- Więc uważasz, że twój pokój jest nawiedzony? - pytała ciemnoskóra kobieta, z nienaturalnie wielkimi ustami.
- Tak. Mieszka w nim duch wcześniejszego lokatora - odpowiedział za mnie Arek.
Ręce wciąż mi drżały. Duch? Jaki duch? Przecież to wszystko jest niedorzeczne.
- Czy domyślacie się, kim był? - dociekała.
- To Edward - powiedziałam beznamiętnie.
- Przedstawił ci się? - zmarszczyła brwi.
Sięgnęłam posiniaczoną ręką do kieszeni i wyjęłam z niej małą, żółtą karteczkę, po której pisał Edward.
Przyglądała jej się uważnie.
- Przykro mi, ale nie jestem w stanie wam pomóc - spojrzała na mnie.
- Jak to nie jest pani w stanie?! - zerwałam się z krzesła i uderzyłam dłońmi w drewniany blat jej biurka.
Niewzruszona, patrzyła mi w oczy. Miałam tego dość. Obróciłam się na pięcie i pokierowałam w stronę drzwi.
- Momencik! A moja zapłata? - pytała beszczelnie kobieta.
Arek spojrzał na nią wściekle i rzucił pod jej nos 50 zł.
- Nie licz na więcej. Nawet na to nie zasługujesz - wycedził przez zęby.
Kiedy wyszliśmy na dwór, poczułam, że robi mi się niedobrzez
- Co teraz? - pytałam przerażona.
- Na pewno nie możesz tam wrócić - chłopak złapał mnie za rękę.
- Arek, dopiero co się tu wprowadziłam! Co mam powiedzieć rodzicom? „Musimy się przenieść, bo dręczy mnie duch nastolatka”?!
- A masz inny pomysł? - skubał nerwowo skórki przy paznokciach.
Zamyśliłam się na chwilę.
- Tak. Porozmawiam z nim - postanowiłam.
- Chyba żartujesz?! Chcesz rozmawiać z umarlakiem żądnym zemsty?! - patrzył na mnie z niedowierzaniem.
- Edward nie chciał mnie skrzywdzić. Zlekceważyłam go, więc zaczął mnie dręczyć. Poza tym to jedyne, co mogę teraz zrobić.
Arek zmarszczył brwi i zadumał się.
- Dobra - burknął w końcu.
Zawiózł mnie do domu, nie zostawiając ani na krok. Kiedy stanęliśmy przed drzwiami mojego pokoju poprosiłam:
- Zostań tutaj. Twoja obecność może go tylko zdenerwować.

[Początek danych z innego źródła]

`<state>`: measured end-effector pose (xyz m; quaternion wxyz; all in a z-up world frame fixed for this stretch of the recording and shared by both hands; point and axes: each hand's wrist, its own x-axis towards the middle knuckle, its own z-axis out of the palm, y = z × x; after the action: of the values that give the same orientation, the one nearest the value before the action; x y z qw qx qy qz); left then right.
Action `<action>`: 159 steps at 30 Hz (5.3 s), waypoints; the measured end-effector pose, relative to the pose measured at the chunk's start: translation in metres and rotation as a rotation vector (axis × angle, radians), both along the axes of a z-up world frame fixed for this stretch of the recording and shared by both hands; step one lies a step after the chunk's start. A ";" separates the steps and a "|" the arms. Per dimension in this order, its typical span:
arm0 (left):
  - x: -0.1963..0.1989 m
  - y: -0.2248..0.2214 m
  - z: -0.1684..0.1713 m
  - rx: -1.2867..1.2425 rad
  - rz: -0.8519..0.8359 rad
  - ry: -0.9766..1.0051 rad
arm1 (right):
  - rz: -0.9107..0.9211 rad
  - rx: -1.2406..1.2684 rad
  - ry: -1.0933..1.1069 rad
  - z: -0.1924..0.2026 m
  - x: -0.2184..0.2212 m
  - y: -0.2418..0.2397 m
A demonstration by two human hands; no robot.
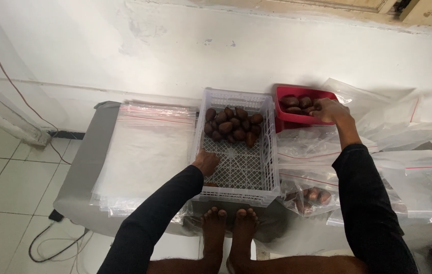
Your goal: Picking fruits one by one from a crate into a bowl and then preparing a plastic bag for packing.
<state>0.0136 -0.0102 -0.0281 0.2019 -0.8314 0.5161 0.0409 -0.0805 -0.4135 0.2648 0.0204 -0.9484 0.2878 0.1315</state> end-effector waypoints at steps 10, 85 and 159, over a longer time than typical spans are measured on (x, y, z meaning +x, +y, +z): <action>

- Gdybyś potrzebowała pomocy, będę tutaj - powiedział.
Widziałam, że poczuł się odtrącony.
Weszłam do środka i zamknęłam za sobą drzwi.
- Edward! Jesteś tu?! - krzyknęłam.
Z regału kolejny raz spadła jedna z książek.
- Świetnie. Więc posłuchaj. Przepraszam, że nie doceniłam twoich opowiadań. Są naprawdę genialne. Nie możesz mieć mi za złe, że pokazałam je Arkowi. Kocham go. Ty też na pewno kogoś kochałeś, więc wiesz, o czym mówię. Sam opowiadałeś mi o swojej mamie. Myślisz, że byłaby szczęśliwa, gdyby dowiedziała się, co robisz? Zrozum, nie chciałam cię krzywdzić - mówiłam na jednym oddechu - Chciałam po prostu być szczęśliwa.
Do oczu napłynęły mi łzy. Myślałam, że nowy dom wszystko naprawi, że odnajdę tu pogodę ducha. Przeliczyłam się.
W radiu włączyła się płyta ze smutnymi piosenkami. Nostalgiczne dźwięki wypełniły mnie od środka. Spojrzałam w dół i zobaczyłam jak delikatnie zarysowana ręka usiłuje chwycić moją dłoń.
Podniosłam wzrok. Przede mną stał wysoki blondyn o jasnych, czerwonych od łez oczach. Był bardzo blady, a jego usta przypominały kolorem jagody. Wyglądał na zmęczonego. Miał na sobie zgniłozieloną koszulę, poplamioną krwią. Na samym środku jego klatki piersiowej znajdowała się dziura po naboju, który przeszył go od środka.
- Edward... Ty... - wyszeptałam.
Przyłożył palec do ust. Podszedł bliżej i przytulił mnie. Nie czułam jego dotyku. Jedynie zimny wiatr muskał moje obolałe ciało.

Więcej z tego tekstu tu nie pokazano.